(Dataset entries)

+-------+

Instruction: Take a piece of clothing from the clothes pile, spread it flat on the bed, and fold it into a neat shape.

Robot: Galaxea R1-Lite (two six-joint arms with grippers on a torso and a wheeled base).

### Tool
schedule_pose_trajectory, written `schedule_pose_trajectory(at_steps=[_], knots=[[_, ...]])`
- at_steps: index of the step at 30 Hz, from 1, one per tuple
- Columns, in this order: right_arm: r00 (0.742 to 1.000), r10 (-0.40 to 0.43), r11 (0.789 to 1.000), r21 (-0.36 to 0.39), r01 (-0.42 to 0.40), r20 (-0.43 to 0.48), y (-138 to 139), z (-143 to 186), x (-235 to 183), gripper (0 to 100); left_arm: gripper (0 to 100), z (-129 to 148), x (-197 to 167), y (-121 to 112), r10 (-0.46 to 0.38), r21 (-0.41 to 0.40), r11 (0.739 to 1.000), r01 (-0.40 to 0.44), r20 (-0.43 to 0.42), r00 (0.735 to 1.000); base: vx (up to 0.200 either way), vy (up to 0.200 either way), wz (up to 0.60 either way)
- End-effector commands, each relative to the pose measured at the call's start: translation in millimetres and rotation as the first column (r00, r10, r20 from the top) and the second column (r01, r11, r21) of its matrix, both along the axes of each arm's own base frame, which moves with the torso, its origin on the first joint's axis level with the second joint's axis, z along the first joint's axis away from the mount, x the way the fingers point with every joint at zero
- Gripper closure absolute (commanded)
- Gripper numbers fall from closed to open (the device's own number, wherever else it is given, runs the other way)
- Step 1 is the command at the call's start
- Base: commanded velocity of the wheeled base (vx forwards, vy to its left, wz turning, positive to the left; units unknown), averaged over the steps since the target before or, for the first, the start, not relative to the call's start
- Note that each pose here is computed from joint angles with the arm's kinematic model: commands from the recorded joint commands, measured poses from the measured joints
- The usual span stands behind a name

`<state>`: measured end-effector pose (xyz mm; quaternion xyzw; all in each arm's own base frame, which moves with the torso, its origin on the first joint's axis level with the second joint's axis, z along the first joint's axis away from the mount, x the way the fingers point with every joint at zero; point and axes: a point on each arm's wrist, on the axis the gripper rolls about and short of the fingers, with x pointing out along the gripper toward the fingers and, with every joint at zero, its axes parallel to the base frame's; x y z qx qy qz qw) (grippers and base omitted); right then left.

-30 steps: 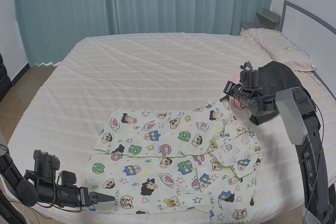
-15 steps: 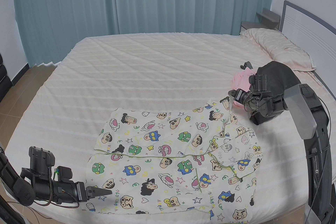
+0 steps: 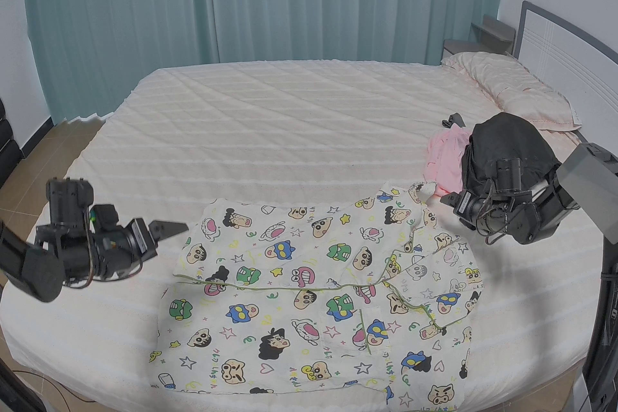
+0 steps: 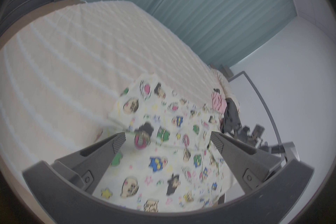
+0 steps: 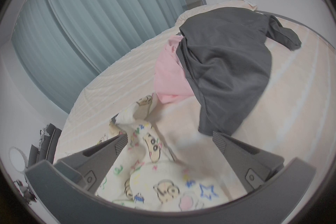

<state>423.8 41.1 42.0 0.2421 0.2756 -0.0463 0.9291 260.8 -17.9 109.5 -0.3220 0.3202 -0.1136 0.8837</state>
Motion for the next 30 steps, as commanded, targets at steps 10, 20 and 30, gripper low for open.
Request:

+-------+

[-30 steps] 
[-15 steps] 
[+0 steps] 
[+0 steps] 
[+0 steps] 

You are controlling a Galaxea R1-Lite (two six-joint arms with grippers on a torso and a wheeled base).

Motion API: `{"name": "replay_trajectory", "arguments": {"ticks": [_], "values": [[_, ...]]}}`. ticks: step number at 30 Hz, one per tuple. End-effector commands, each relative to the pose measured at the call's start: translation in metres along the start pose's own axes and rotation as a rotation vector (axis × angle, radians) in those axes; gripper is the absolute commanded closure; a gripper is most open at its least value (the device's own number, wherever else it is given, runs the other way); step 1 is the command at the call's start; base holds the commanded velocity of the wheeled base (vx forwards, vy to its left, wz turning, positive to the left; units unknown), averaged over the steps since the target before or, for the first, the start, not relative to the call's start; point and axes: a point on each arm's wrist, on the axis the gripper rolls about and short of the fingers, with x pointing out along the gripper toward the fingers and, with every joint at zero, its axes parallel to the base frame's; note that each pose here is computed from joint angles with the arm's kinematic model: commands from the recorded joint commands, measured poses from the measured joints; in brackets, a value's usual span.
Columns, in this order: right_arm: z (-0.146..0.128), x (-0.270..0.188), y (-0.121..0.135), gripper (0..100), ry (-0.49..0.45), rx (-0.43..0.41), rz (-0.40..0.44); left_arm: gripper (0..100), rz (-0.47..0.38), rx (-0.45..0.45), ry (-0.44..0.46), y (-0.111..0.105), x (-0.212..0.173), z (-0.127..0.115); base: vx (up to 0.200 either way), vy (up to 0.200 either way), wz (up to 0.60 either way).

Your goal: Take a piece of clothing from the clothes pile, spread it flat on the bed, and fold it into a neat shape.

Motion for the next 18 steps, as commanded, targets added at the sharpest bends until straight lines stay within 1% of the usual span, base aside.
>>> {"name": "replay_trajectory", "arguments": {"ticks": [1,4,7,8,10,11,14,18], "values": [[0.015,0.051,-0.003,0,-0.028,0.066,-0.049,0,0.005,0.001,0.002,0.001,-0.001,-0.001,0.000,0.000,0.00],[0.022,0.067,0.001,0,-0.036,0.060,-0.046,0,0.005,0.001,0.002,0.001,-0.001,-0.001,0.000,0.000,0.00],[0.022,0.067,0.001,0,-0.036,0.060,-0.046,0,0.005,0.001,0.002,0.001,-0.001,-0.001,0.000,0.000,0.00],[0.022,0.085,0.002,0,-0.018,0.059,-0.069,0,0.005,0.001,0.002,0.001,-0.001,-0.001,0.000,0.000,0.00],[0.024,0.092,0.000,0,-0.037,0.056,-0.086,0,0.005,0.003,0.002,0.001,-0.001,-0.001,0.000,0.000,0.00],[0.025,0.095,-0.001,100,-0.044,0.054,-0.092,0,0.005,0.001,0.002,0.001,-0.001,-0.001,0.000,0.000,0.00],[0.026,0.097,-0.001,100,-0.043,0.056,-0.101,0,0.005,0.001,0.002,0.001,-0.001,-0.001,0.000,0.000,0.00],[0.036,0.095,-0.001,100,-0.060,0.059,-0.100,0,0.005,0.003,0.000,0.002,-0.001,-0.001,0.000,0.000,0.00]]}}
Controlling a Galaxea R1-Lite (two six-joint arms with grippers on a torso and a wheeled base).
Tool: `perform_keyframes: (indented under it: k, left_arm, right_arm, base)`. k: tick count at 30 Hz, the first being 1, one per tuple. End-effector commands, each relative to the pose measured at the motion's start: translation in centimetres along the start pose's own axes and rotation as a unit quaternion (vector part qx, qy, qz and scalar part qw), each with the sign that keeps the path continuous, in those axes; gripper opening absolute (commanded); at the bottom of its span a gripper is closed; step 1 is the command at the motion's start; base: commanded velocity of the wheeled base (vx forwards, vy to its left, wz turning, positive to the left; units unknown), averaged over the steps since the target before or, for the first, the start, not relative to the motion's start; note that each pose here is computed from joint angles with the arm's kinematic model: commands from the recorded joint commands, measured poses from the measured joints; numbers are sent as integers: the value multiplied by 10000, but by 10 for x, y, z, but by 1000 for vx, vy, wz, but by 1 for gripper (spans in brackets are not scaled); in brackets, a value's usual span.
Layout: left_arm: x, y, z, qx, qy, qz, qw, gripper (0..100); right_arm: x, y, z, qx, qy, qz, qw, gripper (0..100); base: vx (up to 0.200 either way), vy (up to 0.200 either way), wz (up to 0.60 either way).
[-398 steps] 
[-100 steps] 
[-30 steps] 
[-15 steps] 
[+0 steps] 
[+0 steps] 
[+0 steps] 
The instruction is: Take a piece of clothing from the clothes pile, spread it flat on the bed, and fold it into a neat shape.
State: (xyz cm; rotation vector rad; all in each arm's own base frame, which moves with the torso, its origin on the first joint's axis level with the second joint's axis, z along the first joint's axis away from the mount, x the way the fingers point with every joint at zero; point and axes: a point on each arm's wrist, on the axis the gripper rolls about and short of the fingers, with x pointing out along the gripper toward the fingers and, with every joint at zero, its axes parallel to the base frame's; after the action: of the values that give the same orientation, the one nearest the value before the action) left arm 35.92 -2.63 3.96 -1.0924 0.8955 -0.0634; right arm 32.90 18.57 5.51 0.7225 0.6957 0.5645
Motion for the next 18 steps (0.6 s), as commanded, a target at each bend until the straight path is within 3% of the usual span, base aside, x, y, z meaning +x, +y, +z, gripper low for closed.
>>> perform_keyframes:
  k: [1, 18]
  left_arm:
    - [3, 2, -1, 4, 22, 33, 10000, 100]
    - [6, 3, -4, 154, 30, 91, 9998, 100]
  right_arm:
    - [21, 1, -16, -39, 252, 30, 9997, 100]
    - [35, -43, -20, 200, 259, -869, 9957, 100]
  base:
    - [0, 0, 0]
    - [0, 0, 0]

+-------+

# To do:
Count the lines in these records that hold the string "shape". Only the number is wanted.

# Result for this task:
3